Elastra connects the power use in the data center to the application architects and deployment decision makers.
Plan Composer function lets customers set their own policies based on application needs and specific power metrics (such as wattage, PUE, number of cores, etc.). Therefore, if an application requires 4GB of RAM and two cores for optimal performance, and if the customer is concerned with straight wattage, Elastra’s product will automatically route it to the lowest-power 4GB, dual-core virtual machine available.
Gigaom has a post on Elastra’s Cloud Computing infrastructure addressing greener services.
Elastra has incorporated energy efficiency intelligence into its Cloud Server solution, allowing customers to define which efficiency metrics are important to them and then rely on the software to route each application to the optimal resources with their internal cloud environments. Elastra’s efforts are just the latest in a growing trend toward saving data center costs by using the least possible amount of power to accomplish any given task. Especially in the internal cloud space, power management capabilities are becoming a must-have, with vendors from Appistry to VMware offering tools to migrate workloads dynamically and power down unneeded servers.
Digging into the press release I found Elestra uses a modeling approach.
Elastra accomplishes this through two technologies available in the product. The first technology is the ECML and EDML semantic modeling languages. ECML is a language used to describe an application (software, requirements, and policies) and EDML is used to describe the resources (virtual machines, storage, and network) available in a data center. These languages can be easily extended to enhance the definition of the applications and resources.

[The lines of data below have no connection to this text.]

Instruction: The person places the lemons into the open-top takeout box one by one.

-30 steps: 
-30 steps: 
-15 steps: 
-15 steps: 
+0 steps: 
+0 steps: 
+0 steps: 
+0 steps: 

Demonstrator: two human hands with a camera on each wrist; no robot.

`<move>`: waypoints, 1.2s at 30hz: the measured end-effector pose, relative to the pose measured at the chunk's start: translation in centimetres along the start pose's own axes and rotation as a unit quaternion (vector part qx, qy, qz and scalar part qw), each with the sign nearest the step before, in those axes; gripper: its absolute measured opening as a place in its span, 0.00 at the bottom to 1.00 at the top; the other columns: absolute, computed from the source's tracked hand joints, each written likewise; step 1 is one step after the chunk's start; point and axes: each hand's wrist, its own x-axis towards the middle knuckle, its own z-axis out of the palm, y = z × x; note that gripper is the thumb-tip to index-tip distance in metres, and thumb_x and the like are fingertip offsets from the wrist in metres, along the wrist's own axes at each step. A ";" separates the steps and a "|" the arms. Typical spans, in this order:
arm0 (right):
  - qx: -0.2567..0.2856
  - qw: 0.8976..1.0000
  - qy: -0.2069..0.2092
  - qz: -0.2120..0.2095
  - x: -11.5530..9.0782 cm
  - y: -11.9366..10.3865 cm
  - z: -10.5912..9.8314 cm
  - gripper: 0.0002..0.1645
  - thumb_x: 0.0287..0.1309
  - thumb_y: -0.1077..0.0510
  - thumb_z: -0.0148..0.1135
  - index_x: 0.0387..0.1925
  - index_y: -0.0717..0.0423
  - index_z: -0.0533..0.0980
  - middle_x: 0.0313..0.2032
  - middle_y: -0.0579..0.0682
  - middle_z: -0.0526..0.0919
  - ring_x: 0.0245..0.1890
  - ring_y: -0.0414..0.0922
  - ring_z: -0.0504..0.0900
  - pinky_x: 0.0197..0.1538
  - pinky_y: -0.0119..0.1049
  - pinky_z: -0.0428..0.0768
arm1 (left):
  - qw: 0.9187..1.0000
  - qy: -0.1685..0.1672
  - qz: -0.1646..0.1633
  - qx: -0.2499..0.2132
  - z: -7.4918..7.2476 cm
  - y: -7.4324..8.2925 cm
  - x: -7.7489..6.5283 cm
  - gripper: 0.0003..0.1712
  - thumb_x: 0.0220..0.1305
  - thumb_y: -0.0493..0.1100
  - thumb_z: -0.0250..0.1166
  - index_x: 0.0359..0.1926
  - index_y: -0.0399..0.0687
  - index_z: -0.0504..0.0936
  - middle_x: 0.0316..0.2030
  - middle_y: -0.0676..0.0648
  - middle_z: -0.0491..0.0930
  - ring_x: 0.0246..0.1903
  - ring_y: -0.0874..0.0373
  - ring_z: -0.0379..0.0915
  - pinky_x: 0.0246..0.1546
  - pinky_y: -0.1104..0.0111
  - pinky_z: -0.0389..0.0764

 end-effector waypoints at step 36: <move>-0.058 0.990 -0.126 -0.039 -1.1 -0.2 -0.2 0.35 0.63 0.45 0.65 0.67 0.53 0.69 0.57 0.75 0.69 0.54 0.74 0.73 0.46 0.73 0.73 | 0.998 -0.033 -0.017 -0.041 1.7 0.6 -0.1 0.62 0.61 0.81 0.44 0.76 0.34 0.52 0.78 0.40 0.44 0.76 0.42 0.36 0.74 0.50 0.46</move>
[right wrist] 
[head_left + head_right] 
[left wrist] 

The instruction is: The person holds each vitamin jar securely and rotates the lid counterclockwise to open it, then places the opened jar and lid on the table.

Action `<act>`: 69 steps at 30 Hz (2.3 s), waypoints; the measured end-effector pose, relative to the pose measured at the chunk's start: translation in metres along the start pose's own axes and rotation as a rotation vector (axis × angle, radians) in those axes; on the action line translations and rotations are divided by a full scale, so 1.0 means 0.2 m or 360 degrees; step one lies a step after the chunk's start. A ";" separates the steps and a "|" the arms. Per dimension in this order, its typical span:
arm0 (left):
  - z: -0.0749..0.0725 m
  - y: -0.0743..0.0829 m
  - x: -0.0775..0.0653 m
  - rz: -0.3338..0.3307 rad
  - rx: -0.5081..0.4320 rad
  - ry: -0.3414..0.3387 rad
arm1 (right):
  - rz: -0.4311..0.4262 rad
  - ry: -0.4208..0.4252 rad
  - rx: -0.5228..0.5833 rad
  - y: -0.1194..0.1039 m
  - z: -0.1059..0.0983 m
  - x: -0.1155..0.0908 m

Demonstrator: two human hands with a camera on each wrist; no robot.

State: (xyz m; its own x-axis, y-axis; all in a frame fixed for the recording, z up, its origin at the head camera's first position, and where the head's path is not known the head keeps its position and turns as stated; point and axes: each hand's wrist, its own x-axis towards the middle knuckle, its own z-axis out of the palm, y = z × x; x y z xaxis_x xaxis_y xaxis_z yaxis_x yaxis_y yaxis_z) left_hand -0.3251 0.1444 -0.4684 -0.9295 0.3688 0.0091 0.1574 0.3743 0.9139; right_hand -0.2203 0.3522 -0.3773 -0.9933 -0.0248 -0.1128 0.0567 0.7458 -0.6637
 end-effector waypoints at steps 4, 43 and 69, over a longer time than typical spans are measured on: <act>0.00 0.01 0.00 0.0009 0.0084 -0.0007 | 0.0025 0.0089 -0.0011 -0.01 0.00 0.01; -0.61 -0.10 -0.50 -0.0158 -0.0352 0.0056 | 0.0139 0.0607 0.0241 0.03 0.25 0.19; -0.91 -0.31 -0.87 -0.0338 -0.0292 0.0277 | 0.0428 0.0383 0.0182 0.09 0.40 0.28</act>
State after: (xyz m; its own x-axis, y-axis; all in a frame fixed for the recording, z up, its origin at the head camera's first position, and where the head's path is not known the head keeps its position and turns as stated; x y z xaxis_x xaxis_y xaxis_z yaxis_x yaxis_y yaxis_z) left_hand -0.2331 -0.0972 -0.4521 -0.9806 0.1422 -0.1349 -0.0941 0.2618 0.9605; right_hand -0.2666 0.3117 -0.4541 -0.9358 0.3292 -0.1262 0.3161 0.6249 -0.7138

These modeling languages coupled with the Plan-Composer in the Elastra Cloud Server enables users to synthesize a plan for execution. The Plan-Composer analyzes the proposed application designs (expressed thru ECML) and data center resources (expressed thru EDML), comparing them against a library of actions and outcomes. It then generates a plan based on the energy efficiency policies of the organization that can be executed by the Cloud Server against a customer’s infrastructure.
The cool part is Elestra uses OWL and RDF to support their modeling approach.
Elastic Modeling Languages
The Elastic Modeling Languages are a set of modular languages, defined in OWL v2, that express the end-to-end design requirements, control and operational specifications, and data centre resources & configurations required to enable automated application deployment & management.
While the foundation of the modeling languages is in OWL and RDF, developers can interoperate with the Elastra Cloud Server through its RESTful interfaces; all functions available to the Elastra Workbench are available through this interface, which are based on Atom collections and serialized JSON, XML, or RDF (XML or Turtle) entries.
Declarative models are useful ways to drive complexity out of IT application design and configuration, in favor of more concise statements of intent. Given a declaration of preferences or constraints, an IT management system can compose multiple models together much more effectively than if the models were predominantly procedural, and also formally verify for conflicts or mistakes. On the other hand, not everything can be declarative; at some point, procedures are usually required to specify the “last mile” of provision, installation, or configuration.